Arkansas Field Workshop

The Biogeochemistry working group developed two specific science questions that the members of the group plan to address over the final year of the RCN.  Both questions relate to changes in biogeochemical reactions across two gradients including the silicate-carbonate mineral continuum and salinity.  The questions are: (1) What are the magnitudes of redox gradients within the carbonate critical zone and their impacts on biogeochemical reaction products such as nutrient concentrations, greenhouse gas production and consumption, and trace metal cycling and (2) What are the impacts of variations in organic carbon loading to the carbonate critical zone particularly related to energy transport through the carbonate critical zone?  These questions will be addressed through compilation, syntheses, and analyses of legacy data depending on their availability at targeted locations.  Locations were chosen based on differing salinity and lithological characteristics and where WG members had prior knowledge of the region.

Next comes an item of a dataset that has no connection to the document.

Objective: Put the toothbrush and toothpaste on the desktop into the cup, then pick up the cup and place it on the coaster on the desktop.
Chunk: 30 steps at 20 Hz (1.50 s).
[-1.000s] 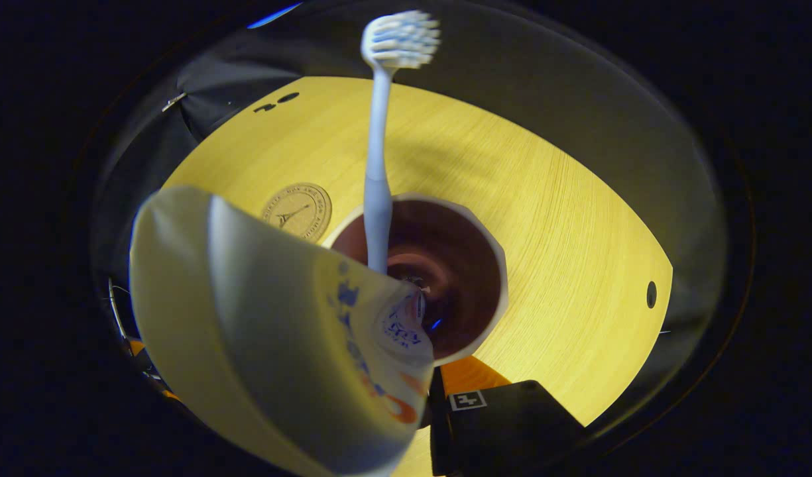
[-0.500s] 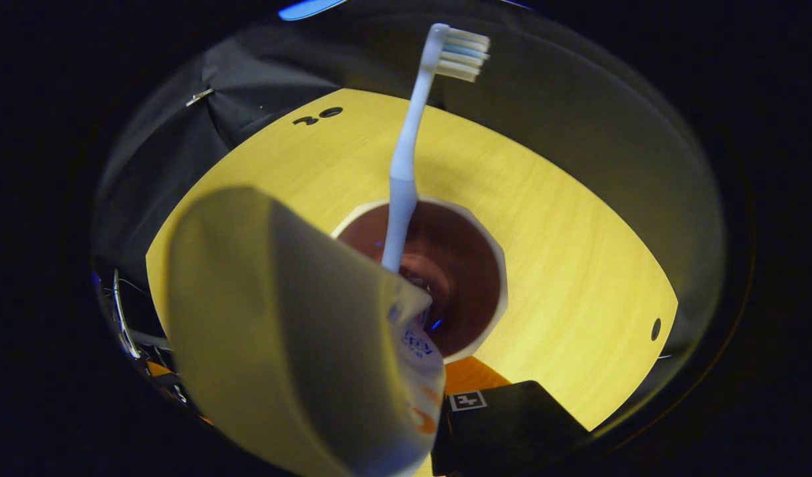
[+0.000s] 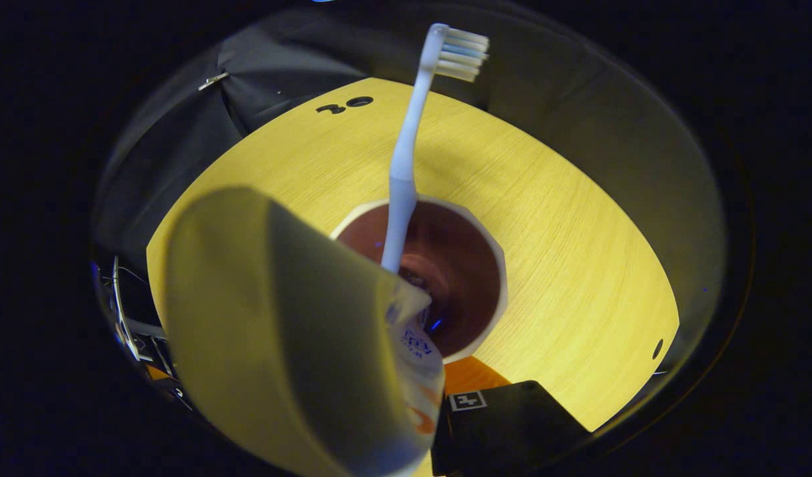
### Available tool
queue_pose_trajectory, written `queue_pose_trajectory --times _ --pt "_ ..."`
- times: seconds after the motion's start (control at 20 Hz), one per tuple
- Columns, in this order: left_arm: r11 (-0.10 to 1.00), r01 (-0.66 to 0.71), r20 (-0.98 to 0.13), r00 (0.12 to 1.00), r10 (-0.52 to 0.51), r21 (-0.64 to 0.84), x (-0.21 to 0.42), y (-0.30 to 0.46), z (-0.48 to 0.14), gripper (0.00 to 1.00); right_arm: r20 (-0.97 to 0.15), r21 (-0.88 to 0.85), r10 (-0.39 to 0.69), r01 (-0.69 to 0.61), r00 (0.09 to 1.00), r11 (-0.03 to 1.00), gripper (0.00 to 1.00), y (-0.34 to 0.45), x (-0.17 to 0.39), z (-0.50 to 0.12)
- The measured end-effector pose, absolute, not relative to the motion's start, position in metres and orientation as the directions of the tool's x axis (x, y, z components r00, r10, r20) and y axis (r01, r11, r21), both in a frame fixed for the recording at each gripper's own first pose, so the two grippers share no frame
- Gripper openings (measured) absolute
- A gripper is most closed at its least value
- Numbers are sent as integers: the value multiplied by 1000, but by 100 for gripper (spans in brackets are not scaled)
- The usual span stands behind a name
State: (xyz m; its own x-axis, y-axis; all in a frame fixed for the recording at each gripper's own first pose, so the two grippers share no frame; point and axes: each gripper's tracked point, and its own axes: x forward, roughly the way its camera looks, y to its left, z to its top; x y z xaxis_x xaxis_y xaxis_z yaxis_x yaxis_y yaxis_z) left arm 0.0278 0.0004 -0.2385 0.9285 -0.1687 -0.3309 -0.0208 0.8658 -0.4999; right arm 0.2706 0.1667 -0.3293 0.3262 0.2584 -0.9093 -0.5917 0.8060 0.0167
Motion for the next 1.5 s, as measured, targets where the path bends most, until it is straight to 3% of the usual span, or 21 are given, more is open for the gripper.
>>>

The Rates and Time Working Group developed two related hypotheses.  These include: (1) The relative contributions of matrix and conduit flow are influenced by the type of karst. High frequency nitrate data from contrasting karst types in Florida and Missouri are being examined using discharge hysteresis plots. (2) When carbonate systems respond to land use and climate change, a threshold exists where transport, weathering, and related processes are faster in carbonate systems compared with silicate-dominated systems.  The second hypothesis focused much of the Working Group activities over the past year and included collecting, synthesizing, and evaluated 50-year discharge data from 36 European springs and 30 to 50-year nitrate concentration data from 11 US springs.  The discharge data were classified by their variability and compared with surrounding land use.   Both increasing nitrate concentration and stable concentrations were observed in each karst region but the data did not show a distinct pattern with karst type, which might have been expected if storage was a key factor.  One of the lessons learned, which may be the focus of a future paper, is that long-term time series data are sparse but necessary for cross site comparisons.

The Boundaries and Scales Working Group switched their focus from their original question of what controls the bottom boundary of the carbonate critical zone to one related to the location of erosion within the carbonate critical zone.  The primary question this group plans to address is: What controls the partitioning of erosional fluxes between flow across the surface compared with flow through karst conduits?  Multiple potential variables that may control the flux including: climate (temperature, precipitation, PET), rock properties across the carbonate-silicate spectrum (silicate content and distribution), permeability/porosity, tectonic setting (relief/slope), soil type, and land use/vegetation.  An evaluation of this problem will use the karstification index, which is derived from the fraction of landscape that drains into sinkholes.  This index will be calculated from LIDAR derived land surface DEMs and two published data sets of sinkhole distribution in the US.

All working groups have been and will continue to use available legacy data and the ad hoc data committee focuses on archiving the data synthesis. To that end, the group has created and are continuing to develop a public Group called “Carbonate Critical Zone RCN” on Hydroshare that will be a repository for compiled data sets related to the carbonate critical zone.  The Hydroshare site is supplemented by the RCN website and both sites have information that includes Collab notebooks, field trip videos, GIS files, and instructions on using Hydroshare.